Variation of the normalized number of switching as a function of α.

4.3 Nulling and RRATs

Other properties of the mechanism underlying RRATs are revealed when comparing with another phenomenon known as pulse nulling. The latter also exhibits as cessation of the single pulses, but at a much shorter timescales. There were suggestions that RRATs and nulling may be two different manifestations of the same mechanism (Burke-Spolaor & Bailes 2010). The major difference between the two phenomena lies in the foff. When applied to nulling, the foff receives a more popular name called the nulling fraction, or NF. The NFs in most nulling pulsars are found with small values such that the distribution of the NFs displays a single prominent peak located around low values, and then decreases roughly exponentially as the NF increases (Wang et al. 2020). There are two obvious differences between the distributions of NF and foff. First, the distribution of foff for RRATs peaks at foff ≈ 1, whereas distribution of NFs peaks at near zero. Second, the values of NF can exists virtually anywhere between 0 and 1, with a different population, while foff is concentrated in a small region near foff ≈ 1. It is straightforward to produce a distribution that peaks near zero using the exact same procedures outlined in Sect. 3 with a single modification to the default emission state. For nulling, the default emission state is radio-on. The resulting NF distribution is almost a mirror image of the foff distribution, such that the distribution is narrow and concentrates over a range near zero. A simulation for the full distribution of NF would require extra assumptions and emission conditions in addition to that made for RRATs.

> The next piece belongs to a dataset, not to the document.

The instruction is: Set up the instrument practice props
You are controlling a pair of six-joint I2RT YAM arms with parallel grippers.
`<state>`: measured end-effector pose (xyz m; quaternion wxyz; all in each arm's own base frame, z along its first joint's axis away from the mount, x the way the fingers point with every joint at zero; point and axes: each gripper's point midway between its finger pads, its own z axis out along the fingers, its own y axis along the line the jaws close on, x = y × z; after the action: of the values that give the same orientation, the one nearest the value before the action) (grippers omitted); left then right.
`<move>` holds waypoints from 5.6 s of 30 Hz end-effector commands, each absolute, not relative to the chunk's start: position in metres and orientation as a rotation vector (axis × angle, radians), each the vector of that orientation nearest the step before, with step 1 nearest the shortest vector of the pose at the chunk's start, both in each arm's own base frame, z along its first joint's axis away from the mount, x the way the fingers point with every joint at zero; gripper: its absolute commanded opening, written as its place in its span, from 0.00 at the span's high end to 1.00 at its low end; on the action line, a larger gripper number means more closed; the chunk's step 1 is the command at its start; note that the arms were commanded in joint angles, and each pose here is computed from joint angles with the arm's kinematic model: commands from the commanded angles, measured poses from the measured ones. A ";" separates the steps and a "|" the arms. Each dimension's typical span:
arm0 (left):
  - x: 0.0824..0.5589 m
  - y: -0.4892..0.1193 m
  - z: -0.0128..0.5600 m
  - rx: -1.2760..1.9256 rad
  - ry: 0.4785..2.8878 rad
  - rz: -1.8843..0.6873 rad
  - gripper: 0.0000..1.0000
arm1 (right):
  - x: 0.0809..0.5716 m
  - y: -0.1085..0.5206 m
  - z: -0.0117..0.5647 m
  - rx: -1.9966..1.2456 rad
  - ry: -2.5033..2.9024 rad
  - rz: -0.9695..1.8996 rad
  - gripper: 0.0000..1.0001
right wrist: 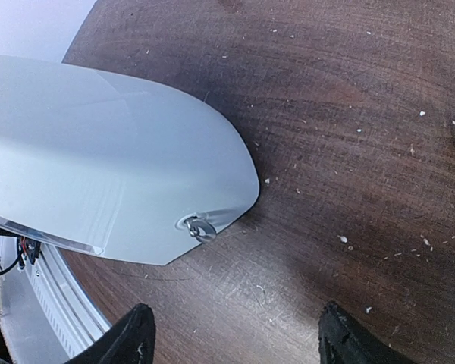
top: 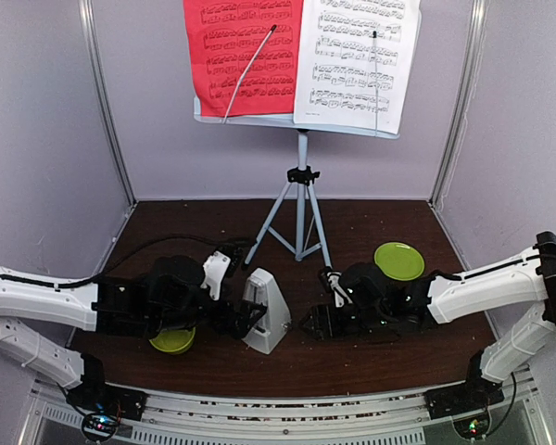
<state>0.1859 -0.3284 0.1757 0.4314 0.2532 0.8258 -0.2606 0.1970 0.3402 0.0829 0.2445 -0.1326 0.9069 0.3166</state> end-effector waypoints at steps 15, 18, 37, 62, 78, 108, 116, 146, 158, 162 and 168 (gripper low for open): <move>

This indicates that the origin of nulling and RRAT emission may share some similarities. How-ever, it also highlights a significant difference between RRAT emission and nulling, namely, that RRATs do not exhibit a tendency toward emitting, whereas nulling pulsars do exhibit that tendency.

5 Summary and discussion

We summarize the properties of the underlying mechanism for RRATs as revealed by our results below.

  • The default emission is radio-off.

  • An emission change is required to turn to radio-on.

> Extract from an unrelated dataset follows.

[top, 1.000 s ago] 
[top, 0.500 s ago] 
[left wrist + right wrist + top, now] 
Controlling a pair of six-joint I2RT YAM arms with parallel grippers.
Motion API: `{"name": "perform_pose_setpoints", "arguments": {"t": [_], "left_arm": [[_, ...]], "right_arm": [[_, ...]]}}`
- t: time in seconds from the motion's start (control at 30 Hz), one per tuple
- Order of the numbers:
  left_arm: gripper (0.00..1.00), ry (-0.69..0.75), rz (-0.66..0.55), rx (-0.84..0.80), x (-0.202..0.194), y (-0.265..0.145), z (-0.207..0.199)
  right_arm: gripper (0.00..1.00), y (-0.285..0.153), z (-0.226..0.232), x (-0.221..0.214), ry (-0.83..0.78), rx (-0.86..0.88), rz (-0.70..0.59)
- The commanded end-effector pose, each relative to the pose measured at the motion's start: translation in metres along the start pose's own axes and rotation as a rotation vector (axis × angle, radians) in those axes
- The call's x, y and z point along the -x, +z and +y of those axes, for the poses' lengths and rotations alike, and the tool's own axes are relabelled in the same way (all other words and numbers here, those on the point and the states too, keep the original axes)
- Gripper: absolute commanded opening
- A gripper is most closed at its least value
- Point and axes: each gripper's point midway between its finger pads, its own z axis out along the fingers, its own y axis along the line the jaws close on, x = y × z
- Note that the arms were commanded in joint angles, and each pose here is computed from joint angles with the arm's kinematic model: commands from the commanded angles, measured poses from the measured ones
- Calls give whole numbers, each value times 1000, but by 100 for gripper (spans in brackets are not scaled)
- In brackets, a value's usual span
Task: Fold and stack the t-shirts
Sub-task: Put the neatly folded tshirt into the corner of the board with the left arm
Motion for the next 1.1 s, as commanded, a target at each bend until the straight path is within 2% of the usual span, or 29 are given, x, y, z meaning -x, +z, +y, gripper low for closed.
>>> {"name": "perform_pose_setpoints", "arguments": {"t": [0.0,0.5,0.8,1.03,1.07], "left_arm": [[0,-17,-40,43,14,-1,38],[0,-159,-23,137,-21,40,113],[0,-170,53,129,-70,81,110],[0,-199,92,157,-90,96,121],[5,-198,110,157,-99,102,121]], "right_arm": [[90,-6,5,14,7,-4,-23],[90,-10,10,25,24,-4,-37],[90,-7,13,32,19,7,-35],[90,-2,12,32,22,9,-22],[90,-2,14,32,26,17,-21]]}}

  • Switching to radio-on is a random process of a low-probability occurrence.

  • The burst rate changes over time, with higher burst rates favoring small P and small α.

  • RRAT and nulling may share similar origins.

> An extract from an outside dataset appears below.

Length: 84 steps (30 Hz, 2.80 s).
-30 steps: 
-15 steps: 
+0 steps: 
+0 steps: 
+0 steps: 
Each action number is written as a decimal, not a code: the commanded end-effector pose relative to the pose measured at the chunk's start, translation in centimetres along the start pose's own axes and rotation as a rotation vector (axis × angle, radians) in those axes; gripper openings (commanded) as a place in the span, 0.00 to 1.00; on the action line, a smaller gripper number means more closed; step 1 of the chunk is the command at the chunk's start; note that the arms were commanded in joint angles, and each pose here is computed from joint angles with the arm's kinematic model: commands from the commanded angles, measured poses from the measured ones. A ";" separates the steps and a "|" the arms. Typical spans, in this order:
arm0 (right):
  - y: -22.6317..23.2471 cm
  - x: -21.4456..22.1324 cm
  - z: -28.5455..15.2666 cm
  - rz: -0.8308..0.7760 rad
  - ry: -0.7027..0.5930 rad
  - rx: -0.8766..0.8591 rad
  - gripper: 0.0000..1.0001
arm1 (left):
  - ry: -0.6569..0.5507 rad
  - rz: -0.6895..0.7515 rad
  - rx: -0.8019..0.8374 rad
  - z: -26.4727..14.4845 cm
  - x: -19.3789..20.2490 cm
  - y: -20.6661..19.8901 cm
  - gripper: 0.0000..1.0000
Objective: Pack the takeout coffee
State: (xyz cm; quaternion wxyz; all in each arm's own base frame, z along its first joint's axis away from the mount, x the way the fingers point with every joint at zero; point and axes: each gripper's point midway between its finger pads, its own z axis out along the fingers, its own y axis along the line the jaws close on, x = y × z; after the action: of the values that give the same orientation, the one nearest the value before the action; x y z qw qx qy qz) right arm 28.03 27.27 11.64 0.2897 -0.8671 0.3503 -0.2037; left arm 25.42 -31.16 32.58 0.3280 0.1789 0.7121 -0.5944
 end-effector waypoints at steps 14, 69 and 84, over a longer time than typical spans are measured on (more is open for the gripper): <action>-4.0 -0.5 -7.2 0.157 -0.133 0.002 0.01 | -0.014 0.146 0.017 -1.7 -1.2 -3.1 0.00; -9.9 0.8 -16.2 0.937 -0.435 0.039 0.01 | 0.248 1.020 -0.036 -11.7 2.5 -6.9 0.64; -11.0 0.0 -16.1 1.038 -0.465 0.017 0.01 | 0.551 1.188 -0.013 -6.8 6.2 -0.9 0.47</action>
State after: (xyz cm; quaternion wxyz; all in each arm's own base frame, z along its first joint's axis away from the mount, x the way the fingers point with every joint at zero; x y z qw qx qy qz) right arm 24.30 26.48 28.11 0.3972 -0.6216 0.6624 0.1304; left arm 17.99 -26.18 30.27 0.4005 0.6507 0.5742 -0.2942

The assumed default emission and treating RRATs as pulsars have an observational implication. The suggestion that α and, hence, β changes as a pulsar evolves implies that the locus where the trajectory of the visible point cuts the open-field region will change over time (see Eqs. (B.5) and (B.8)). From Eq. (1), this also implies a change in ρsn = 0 along the trajectory causing the observed emission to vary with time. In addition, some studies of pulsars reveal different emission properties at different parts of an integrated profile (Rankin & Wright 2008; Gajjar et al. 2017; Tu et al. 2022), showing that the emission condition across the emission region is not likely to be uniform. The default emission, as we assumed for the RRAT samples, is apparently related to the emission conditions in the emission region. This means that the observed default emission may depend on where the trajectory cuts the emission region. For example, a change in default emission between radio-on and off will result in the observable emission to change between pulse nulling and that from RRATs as the pulsar evolves. Such changes would require regular observations of RRATs and nulling pulsars, as well as an accurate measurement of their ζ and α angles. A common method for estimating the two parameters is through the modeling of the changes in the polarization position angle across the profile window (Lyne & Manchester 1988). The result is sensitive to the quality of the data. In addition, a correct differentiation of a null from a very weak emission requires a highly sensitive and powerful telescope. This is realized with the observing power of FAST (Li et al. 2018) and the availability of future telescopes and large arrays, such as the 110-m QiTai radio Telescope (QTT) and the Square Kilometer Array (SKA). With the discovering power of more than 2000 new pulsars in 43 days (Xie et al. 2022a), the QTT (Wang 2014) stands as a promising tool for delivering higher quality observational data for investigations of pulsar emission mechanism.

Acknowledgements

We thank the XAO pulsar group for useful discussions. We also thank the anonymous referee for constructive suggestions that improved the presentation of this manuscript. R.Y. is supported by the National SKA Program of China No. 2020SKA0120200, the National Key Program for Science and Technology Research and Development No. 2022YFC2205201, the National Natural Science Foundation of China (NSFC) project (Nos. 12288102,12041303, 12041304), the Major Science and Technology Program of Xinjiang Uygur Autonomous Region No. 2022A03013-2, and the open program of the Key Laboratory of Xinjiang Uygur Autonomous Region No. 2020D04049. This research is partly supported by the Operation, Maintenance and Upgrading Fund for Astronomical Telescopes and Facility Instruments, budgeted from the Ministry of Finance of China (MOF) and administrated by the CAS.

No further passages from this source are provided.